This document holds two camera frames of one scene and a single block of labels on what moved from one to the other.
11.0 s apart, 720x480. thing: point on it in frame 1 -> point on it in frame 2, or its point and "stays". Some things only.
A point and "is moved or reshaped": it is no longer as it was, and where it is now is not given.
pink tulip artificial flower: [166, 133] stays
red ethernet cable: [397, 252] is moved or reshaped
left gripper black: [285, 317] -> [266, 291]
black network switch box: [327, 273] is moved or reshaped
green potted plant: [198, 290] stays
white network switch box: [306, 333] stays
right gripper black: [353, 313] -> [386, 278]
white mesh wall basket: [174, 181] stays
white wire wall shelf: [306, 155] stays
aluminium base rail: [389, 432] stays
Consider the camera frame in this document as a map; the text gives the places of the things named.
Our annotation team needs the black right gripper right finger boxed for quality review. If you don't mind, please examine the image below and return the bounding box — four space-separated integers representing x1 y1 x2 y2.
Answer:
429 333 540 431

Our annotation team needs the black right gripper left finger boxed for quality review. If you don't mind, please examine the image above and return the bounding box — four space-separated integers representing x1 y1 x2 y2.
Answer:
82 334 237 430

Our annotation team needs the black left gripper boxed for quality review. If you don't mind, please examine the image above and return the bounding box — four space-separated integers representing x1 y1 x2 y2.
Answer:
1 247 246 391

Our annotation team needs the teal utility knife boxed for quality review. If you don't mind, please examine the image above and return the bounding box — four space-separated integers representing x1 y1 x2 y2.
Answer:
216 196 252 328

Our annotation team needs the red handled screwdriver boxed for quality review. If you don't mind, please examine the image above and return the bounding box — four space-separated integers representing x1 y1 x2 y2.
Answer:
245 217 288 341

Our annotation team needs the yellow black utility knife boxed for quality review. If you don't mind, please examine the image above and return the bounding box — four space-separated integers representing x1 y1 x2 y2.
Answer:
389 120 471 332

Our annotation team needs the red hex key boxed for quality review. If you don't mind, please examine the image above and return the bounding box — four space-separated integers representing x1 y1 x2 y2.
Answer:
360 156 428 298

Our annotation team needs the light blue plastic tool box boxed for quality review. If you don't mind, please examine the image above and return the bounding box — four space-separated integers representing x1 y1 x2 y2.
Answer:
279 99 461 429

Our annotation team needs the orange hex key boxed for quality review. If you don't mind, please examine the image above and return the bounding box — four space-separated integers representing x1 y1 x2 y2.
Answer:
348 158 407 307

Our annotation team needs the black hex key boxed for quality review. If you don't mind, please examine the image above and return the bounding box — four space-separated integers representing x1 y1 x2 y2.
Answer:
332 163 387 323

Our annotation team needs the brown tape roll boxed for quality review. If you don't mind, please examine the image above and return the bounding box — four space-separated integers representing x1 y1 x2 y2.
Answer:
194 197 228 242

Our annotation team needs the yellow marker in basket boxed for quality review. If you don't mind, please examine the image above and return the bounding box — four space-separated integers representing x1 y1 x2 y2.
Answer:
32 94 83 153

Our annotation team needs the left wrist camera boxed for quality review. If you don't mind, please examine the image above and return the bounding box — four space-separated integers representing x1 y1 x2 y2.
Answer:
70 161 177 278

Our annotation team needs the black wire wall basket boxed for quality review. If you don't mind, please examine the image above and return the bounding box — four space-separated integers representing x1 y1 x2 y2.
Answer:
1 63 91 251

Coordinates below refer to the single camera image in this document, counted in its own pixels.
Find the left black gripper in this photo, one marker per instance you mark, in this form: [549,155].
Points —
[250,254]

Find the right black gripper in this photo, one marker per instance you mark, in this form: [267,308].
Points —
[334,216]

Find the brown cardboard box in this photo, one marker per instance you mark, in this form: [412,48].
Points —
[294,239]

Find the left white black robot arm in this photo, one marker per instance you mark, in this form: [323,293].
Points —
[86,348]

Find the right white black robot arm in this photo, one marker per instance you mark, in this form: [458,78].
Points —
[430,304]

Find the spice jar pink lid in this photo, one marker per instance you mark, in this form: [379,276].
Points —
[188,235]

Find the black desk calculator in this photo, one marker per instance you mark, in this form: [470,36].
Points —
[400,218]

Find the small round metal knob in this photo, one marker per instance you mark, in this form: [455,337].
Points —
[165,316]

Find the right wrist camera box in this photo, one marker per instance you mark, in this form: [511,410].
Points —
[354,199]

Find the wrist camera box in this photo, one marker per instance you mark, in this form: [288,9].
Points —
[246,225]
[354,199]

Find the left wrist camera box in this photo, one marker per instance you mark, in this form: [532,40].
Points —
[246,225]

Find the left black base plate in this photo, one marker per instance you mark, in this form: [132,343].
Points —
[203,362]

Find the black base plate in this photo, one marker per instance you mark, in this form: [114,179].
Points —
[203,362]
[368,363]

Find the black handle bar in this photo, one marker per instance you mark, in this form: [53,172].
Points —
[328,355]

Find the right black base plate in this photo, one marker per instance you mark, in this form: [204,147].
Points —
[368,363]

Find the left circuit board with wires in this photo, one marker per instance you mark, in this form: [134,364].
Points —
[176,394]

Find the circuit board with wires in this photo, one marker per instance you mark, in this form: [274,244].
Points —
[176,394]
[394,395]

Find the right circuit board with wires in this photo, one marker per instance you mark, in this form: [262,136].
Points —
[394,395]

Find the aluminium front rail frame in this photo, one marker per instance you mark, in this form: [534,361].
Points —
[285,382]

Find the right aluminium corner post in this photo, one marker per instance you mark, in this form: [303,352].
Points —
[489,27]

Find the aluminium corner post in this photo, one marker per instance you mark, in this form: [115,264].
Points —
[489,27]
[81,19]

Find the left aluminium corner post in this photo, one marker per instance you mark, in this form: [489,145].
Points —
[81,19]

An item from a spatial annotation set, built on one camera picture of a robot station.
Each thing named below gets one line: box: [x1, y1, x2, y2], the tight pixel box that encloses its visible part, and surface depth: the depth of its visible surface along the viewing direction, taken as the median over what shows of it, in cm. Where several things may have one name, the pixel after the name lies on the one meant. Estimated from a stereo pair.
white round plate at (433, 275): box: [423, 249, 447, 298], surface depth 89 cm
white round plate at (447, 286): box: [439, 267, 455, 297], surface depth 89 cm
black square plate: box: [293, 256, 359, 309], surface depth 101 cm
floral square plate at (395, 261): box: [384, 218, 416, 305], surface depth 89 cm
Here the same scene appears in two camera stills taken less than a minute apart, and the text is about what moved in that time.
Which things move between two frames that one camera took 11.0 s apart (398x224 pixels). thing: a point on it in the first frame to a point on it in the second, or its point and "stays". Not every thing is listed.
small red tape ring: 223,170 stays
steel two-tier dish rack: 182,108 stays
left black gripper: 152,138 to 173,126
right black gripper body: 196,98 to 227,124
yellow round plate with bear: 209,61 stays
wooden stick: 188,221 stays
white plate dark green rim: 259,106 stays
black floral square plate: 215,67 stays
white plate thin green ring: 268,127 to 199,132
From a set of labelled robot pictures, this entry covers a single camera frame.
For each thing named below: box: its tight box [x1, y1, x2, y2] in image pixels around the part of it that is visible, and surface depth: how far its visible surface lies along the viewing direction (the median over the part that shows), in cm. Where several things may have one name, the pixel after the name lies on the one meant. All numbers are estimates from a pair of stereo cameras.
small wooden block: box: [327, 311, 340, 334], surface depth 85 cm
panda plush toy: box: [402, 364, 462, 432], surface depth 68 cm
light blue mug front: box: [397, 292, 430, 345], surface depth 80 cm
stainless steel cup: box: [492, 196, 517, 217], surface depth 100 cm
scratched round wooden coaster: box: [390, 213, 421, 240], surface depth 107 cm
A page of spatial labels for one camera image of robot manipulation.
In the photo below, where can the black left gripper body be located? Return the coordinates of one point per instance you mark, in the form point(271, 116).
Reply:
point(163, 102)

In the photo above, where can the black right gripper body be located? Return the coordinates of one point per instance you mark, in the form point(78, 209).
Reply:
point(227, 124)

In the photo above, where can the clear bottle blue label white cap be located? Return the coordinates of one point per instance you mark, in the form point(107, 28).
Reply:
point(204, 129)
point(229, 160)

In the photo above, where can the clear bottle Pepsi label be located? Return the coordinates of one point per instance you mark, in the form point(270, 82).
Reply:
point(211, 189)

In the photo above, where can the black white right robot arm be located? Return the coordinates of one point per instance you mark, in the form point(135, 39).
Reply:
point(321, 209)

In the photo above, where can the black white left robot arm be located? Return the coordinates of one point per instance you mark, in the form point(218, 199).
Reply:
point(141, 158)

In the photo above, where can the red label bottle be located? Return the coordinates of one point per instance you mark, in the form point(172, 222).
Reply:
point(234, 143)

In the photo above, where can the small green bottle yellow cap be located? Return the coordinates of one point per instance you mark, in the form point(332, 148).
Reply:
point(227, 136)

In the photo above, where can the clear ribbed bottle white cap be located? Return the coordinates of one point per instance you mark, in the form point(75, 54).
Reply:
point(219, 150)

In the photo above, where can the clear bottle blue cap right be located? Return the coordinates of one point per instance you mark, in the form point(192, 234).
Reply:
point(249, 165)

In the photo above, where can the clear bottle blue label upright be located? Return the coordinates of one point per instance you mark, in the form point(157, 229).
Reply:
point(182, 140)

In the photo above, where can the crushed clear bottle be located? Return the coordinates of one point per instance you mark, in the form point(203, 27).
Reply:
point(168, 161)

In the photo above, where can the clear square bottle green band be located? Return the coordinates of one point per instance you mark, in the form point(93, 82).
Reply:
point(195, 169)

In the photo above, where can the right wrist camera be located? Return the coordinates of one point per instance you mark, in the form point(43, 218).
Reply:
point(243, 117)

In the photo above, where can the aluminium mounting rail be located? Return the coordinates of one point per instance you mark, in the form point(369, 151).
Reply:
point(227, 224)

■ **What is being asked**:
Copy, from the data above, every line where the word "front" appears.

■ **Solution below**:
Find the aluminium front rail frame in this photo, one marker per instance you mark, in this form: [534,361].
light blue mug front: box: [397, 292, 430, 345], surface depth 80 cm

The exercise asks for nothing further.